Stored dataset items
_ _ _ _

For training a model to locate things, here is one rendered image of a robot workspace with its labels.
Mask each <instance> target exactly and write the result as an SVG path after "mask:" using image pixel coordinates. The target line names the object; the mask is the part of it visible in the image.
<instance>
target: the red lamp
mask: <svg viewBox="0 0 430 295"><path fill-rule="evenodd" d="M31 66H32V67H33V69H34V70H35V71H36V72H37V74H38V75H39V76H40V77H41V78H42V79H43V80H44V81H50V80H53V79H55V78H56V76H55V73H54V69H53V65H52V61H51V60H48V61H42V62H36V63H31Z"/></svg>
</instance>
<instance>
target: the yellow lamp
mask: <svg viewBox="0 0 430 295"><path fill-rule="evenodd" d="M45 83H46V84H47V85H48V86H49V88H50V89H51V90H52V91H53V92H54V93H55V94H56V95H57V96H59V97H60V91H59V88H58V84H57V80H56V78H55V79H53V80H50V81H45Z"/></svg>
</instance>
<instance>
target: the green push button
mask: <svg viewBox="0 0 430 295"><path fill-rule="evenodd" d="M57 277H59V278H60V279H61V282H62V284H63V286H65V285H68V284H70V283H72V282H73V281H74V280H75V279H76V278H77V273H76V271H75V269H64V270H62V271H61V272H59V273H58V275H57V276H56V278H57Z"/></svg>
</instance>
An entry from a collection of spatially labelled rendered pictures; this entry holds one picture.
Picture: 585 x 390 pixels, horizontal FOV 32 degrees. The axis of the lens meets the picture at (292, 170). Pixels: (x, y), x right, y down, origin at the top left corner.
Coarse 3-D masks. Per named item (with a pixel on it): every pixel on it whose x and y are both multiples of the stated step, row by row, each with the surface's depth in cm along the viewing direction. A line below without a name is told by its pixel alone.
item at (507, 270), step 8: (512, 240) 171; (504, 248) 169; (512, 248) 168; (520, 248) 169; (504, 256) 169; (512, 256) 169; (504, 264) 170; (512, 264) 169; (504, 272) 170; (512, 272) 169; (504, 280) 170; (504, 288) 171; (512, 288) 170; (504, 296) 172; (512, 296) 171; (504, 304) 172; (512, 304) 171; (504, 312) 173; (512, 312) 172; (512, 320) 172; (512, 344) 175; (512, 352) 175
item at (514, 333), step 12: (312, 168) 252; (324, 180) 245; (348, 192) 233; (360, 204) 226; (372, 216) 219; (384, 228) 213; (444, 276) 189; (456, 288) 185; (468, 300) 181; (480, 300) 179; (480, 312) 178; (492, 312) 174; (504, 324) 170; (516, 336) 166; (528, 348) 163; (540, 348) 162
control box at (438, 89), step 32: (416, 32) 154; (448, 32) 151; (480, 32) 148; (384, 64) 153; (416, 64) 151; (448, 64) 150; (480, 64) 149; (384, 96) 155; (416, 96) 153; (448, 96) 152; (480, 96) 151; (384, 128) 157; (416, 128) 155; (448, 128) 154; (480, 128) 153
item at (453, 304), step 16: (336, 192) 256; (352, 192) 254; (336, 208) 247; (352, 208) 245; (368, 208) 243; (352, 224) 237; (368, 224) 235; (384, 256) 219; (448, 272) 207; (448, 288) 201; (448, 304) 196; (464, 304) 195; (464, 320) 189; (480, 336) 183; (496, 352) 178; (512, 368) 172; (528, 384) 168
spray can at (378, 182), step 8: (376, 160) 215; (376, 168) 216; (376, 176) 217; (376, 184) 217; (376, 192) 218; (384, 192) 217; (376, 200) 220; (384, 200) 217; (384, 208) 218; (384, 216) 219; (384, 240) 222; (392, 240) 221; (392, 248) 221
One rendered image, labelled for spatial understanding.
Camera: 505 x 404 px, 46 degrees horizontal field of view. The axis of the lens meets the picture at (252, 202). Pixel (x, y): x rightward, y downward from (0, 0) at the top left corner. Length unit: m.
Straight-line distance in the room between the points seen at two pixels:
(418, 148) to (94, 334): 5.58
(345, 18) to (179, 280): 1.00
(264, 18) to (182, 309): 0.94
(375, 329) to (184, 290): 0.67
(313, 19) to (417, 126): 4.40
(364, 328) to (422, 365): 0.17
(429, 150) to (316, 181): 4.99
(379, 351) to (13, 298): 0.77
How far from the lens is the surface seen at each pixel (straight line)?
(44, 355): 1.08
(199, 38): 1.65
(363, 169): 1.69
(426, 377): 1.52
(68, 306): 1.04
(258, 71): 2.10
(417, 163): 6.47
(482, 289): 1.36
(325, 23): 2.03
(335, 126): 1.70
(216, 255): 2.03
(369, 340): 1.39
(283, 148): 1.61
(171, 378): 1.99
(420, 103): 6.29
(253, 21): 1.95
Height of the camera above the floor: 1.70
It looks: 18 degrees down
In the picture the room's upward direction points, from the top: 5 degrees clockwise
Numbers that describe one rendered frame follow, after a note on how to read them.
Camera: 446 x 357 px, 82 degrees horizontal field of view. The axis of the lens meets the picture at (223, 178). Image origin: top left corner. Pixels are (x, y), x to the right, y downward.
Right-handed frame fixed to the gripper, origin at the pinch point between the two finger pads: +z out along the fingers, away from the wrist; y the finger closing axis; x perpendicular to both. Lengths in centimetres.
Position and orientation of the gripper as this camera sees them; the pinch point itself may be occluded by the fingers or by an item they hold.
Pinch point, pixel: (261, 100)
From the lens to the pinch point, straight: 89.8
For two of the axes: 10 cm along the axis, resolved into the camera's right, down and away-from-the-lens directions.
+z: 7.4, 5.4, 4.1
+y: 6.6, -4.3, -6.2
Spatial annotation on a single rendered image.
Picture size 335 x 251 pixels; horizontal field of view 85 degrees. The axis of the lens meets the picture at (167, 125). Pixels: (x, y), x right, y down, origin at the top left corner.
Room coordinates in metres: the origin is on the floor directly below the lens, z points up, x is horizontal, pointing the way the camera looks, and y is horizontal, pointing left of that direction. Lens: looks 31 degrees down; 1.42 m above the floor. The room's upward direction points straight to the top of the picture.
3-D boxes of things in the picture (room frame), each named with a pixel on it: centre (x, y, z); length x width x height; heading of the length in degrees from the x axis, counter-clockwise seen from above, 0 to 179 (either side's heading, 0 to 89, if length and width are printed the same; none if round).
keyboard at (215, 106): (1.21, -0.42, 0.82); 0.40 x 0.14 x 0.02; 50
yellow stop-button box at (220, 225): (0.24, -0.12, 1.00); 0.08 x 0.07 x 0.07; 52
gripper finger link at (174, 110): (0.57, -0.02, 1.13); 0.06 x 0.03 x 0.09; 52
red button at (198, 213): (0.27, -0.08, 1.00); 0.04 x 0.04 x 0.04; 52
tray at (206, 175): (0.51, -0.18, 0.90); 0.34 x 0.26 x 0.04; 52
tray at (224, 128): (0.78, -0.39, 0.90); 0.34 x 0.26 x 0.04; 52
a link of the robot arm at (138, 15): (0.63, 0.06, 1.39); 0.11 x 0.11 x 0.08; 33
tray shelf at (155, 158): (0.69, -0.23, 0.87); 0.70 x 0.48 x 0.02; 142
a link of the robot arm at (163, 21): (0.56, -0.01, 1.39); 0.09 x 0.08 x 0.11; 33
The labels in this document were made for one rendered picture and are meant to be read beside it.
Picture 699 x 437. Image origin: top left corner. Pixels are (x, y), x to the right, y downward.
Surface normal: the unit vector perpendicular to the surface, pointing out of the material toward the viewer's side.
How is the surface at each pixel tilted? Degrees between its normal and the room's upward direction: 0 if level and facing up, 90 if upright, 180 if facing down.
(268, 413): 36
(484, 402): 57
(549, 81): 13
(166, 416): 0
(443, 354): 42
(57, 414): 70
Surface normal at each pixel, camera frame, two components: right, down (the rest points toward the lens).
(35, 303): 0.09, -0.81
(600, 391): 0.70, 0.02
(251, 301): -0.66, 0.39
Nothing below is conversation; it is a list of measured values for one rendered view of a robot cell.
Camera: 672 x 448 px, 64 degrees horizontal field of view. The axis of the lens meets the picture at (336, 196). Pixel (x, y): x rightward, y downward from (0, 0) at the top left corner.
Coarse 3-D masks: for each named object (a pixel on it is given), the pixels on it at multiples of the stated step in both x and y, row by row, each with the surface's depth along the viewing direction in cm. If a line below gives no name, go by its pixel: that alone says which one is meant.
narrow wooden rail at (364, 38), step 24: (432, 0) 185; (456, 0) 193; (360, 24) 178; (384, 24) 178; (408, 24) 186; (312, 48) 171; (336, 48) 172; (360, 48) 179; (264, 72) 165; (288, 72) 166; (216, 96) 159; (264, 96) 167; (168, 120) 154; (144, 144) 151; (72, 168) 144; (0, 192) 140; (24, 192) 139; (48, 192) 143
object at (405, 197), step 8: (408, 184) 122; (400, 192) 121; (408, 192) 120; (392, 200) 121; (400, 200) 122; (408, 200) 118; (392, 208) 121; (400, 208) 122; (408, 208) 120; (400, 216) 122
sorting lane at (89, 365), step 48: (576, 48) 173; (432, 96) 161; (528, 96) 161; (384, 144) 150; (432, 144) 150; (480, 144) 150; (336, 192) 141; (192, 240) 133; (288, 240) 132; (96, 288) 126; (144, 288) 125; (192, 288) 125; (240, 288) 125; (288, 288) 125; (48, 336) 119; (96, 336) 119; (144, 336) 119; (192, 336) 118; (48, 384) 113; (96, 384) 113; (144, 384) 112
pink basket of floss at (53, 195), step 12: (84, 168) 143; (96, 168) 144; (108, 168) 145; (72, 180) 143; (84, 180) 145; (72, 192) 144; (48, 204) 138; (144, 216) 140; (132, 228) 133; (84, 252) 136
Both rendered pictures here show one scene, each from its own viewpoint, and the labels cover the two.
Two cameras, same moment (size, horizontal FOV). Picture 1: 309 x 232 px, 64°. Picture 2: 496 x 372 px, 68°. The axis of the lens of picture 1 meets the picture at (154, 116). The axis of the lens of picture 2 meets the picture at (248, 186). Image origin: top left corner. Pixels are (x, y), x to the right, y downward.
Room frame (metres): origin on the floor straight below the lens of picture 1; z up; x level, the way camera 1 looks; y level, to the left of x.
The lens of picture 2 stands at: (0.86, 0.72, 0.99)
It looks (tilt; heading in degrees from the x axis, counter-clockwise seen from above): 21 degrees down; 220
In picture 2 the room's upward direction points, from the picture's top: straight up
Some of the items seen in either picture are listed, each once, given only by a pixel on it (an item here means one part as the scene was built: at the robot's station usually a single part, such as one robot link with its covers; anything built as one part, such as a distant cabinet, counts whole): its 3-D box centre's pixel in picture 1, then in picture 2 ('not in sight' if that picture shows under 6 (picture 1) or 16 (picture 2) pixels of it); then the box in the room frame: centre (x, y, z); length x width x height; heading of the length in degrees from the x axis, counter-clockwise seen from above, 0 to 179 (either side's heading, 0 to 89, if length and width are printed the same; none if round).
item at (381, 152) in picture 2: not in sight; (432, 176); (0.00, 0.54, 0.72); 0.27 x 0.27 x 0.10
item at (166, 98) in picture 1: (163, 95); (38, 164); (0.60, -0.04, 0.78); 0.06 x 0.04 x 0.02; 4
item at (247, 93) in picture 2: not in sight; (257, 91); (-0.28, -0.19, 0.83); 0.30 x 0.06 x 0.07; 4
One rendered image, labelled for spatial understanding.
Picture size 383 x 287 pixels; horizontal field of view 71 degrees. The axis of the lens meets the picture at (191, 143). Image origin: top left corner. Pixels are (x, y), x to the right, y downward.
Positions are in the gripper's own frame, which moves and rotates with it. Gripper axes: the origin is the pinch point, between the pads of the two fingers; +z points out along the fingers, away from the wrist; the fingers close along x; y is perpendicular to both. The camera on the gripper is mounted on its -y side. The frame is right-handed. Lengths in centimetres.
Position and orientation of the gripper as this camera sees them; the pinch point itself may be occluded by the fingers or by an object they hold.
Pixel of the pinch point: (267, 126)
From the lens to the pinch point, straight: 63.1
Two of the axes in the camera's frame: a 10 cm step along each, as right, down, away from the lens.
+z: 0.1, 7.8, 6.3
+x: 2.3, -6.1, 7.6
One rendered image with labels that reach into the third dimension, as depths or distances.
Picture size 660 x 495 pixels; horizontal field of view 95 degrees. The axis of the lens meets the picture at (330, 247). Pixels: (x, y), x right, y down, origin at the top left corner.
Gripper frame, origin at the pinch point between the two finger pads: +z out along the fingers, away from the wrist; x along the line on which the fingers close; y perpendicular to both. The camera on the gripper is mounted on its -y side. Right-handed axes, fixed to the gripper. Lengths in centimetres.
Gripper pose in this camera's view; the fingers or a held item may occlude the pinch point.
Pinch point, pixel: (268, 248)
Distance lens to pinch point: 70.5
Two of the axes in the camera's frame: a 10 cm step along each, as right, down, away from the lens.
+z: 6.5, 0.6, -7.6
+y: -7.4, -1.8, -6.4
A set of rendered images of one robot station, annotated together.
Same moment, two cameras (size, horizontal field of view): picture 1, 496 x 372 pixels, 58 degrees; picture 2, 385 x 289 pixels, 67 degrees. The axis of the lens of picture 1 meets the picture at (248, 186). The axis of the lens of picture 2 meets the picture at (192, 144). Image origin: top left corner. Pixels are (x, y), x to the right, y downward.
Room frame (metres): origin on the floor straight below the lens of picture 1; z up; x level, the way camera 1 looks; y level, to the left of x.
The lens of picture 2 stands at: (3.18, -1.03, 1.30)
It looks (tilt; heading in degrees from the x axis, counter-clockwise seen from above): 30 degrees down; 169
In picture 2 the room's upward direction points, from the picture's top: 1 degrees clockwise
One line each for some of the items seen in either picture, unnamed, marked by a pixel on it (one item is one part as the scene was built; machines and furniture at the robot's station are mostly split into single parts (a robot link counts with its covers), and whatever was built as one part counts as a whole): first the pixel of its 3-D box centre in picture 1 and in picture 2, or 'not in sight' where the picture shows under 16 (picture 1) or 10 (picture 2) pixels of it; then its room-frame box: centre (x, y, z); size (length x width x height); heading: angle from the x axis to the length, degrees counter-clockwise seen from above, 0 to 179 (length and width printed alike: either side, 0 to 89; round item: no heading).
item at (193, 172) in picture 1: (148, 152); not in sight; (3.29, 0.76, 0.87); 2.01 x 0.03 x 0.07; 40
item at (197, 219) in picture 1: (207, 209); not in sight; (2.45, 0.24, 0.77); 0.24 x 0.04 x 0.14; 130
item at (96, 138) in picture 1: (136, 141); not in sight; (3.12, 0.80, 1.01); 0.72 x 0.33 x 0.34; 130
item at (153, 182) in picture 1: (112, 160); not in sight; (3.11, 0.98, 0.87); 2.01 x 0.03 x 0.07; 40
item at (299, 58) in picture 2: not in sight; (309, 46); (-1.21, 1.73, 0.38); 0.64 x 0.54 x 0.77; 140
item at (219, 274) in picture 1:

_ _ _ _

» Brief
Pull from the data each line where the string "they" turns up.

» Output for this task
Position and orientation of the gripper as this camera sees them; the pinch point itself may be occluded by the fingers or by an item they hold.
Position and orientation of the gripper as this camera sees them; the pinch point itself may be occluded by the fingers or by an object they hold.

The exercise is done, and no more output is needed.